In this case, the search found more than 92,000 instances of signals that resembled the 802.11g reference. As expected, there were regions of severe degradation that occurred when the interference signal appeared: as shown in Figure 8, correlation dropped from 80-plus percent to less than 50 percent. For each region of poor correlation, the results were examined using a spectrogram display (Figure 9). This 60 µs (top to bottom) spectrogram display shows the interferer disrupting the reference sequence (3 to 11 µs) and payload (11 µs and above) of the 802.11g signal. This pinpointed the five-second span during which the interferer was operating.

Figure 9

Figure 9 Spectrogram display showing the interferer.

Figure 10

Figure 10 Key indicator of modulation quality when interferer is dormant.

The associated I/Q data was then exported to the VSA software for detailed analysis. In the time prior to the interference, the key indicators of modulation quality were all good, as shown in Figure 10. The OFDM constellation (upper left), EVM (upper right) and spectrum (lower left) are normal. When the interference was active, the impact was catastrophic: the pilots and payload carriers were completely disrupted as the interfering signal walked through the transmission (see Figure 11).

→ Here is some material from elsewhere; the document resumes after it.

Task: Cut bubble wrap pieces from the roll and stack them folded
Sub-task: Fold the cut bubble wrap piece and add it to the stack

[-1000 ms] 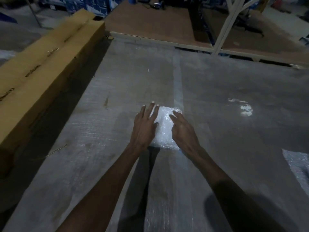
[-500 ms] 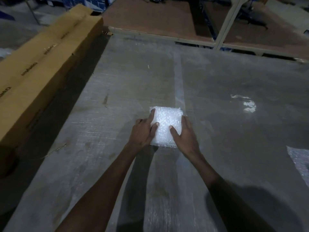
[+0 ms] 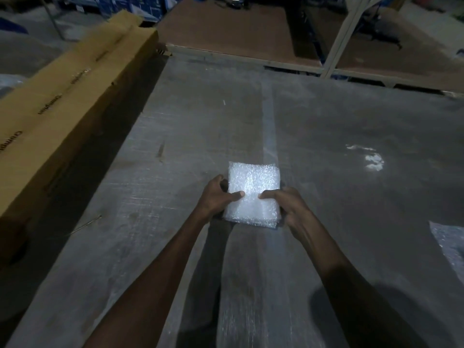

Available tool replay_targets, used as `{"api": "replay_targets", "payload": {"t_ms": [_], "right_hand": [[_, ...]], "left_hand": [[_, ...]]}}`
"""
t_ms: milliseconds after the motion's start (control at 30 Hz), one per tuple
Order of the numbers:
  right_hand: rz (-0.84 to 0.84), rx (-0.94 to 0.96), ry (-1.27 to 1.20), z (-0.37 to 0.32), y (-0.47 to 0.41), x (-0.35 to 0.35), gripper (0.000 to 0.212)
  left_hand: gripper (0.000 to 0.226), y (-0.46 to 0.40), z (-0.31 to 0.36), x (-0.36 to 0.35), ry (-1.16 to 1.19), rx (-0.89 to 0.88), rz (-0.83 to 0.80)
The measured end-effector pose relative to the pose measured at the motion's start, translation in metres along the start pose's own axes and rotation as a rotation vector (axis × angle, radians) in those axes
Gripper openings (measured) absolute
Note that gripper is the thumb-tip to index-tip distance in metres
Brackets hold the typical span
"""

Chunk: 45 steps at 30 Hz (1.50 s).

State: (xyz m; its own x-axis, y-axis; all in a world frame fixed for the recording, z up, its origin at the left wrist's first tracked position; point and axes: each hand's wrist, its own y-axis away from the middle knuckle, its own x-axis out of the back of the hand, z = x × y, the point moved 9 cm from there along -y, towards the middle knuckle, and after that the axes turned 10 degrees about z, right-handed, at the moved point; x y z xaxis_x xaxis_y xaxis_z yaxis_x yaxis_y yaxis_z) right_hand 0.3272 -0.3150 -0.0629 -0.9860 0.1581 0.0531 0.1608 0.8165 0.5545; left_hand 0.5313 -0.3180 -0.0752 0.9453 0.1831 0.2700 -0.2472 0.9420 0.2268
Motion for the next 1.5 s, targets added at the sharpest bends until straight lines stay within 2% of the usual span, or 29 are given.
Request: {"api": "replay_targets", "payload": {"t_ms": [67,133,233,333,433,500,600,733,833,867,933,1000,1133,1267,1400,1500], "right_hand": [[-0.007,0.031,-0.004,-0.002,0.0,-0.002,0.04],[-0.025,0.033,-0.012,-0.003,0.002,-0.005,0.051],[-0.057,-0.002,-0.036,-0.002,0.006,-0.009,0.048],[-0.12,0.007,-0.078,-0.003,0.011,-0.01,0.043],[-0.187,0.063,-0.094,-0.003,0.012,-0.006,0.056],[-0.196,0.124,-0.101,-0.006,0.012,-0.001,0.066],[-0.189,0.246,-0.109,-0.017,0.015,0.004,0.062],[-0.133,0.411,-0.058,-0.033,0.015,0.009,0.069],[-0.098,0.475,0.053,-0.032,0.012,0.012,0.068],[-0.117,0.473,0.105,-0.028,0.011,0.01,0.066],[-0.158,0.45,0.207,-0.018,0.01,0.006,0.063],[-0.143,0.426,0.236,-0.01,0.007,0.01,0.065],[-0.14,0.421,0.232,-0.013,0.006,0.009,0.063],[-0.088,0.44,0.138,-0.028,0.005,0.011,0.074],[-0.152,0.308,0.078,-0.026,0.005,-0.009,0.041],[-0.121,0.214,0.056,-0.019,-0.003,-0.024,0.035]], "left_hand": [[0.076,-0.004,-0.007,0.0,-0.011,0.002,-0.002],[0.059,0.001,-0.001,0.002,0.012,0.02,-0.003],[0.045,0.003,0.0,0.001,0.078,0.039,-0.016],[0.065,0.005,0.001,0.002,0.098,0.063,-0.056],[0.089,0.007,0.009,0.006,0.056,0.034,-0.156],[0.093,0.01,0.016,0.003,0.098,0.004,-0.253],[0.084,0.014,0.031,0.002,0.154,-0.064,-0.304],[0.065,0.017,0.053,0.004,0.216,-0.158,-0.219],[0.076,0.018,0.051,0.002,0.168,-0.199,-0.167],[0.08,0.018,0.047,-0.002,0.145,-0.195,-0.176],[0.064,0.018,0.042,-0.01,0.087,-0.199,-0.188],[0.061,0.02,0.04,-0.015,0.07,-0.217,-0.173],[0.058,0.018,0.041,-0.01,0.113,-0.284,-0.139],[0.043,0.012,0.042,0.009,0.174,-0.203,-0.022],[0.038,0.001,0.027,0.029,0.221,-0.065,0.085],[0.042,-0.005,0.018,0.046,0.137,-0.016,0.195]]}}
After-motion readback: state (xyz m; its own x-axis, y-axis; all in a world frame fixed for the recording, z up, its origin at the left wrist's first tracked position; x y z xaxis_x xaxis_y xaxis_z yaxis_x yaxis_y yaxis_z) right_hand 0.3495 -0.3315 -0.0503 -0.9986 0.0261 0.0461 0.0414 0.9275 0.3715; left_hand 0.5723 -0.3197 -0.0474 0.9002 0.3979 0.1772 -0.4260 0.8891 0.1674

The OFDM constellation (upper left) is shattered, EVM (upper right) is erratic and a large spike is present in the frequency spectrum (lower left).

Figure 11

Figure 11 Key indicator of modulation quality with interferer present.

Revealing the Scenario

This incident occurred in an Internet café. The unintentional jammer was a microwave oven and it disrupted the Wi-Fi connectivity every time the staff warmed a pastry or sandwich. Even though this was a relatively benign situation, the suggested procedure works equally well in scenarios that involve interference that affects radio communications, telemetry links, flight range operations, signal intelligence
(SIGINT), system interoperability, and so on. It also supports the three most common usage scenarios: record in theater and playback in the lab, record in the lab and playback in the lab, and create in the lab and playback on the range.

Deploying Effective Tools

Various types of interference can impact critical defense systems. When that interference is an intentional threat, it is important for designers and researchers to have effective “RF forensic tools” — such as those shown here — that can unravel what actually happened in the electromagnetic spectrum. Extracting useful RF information is the first step in developing effective mitigation strategies and solutions.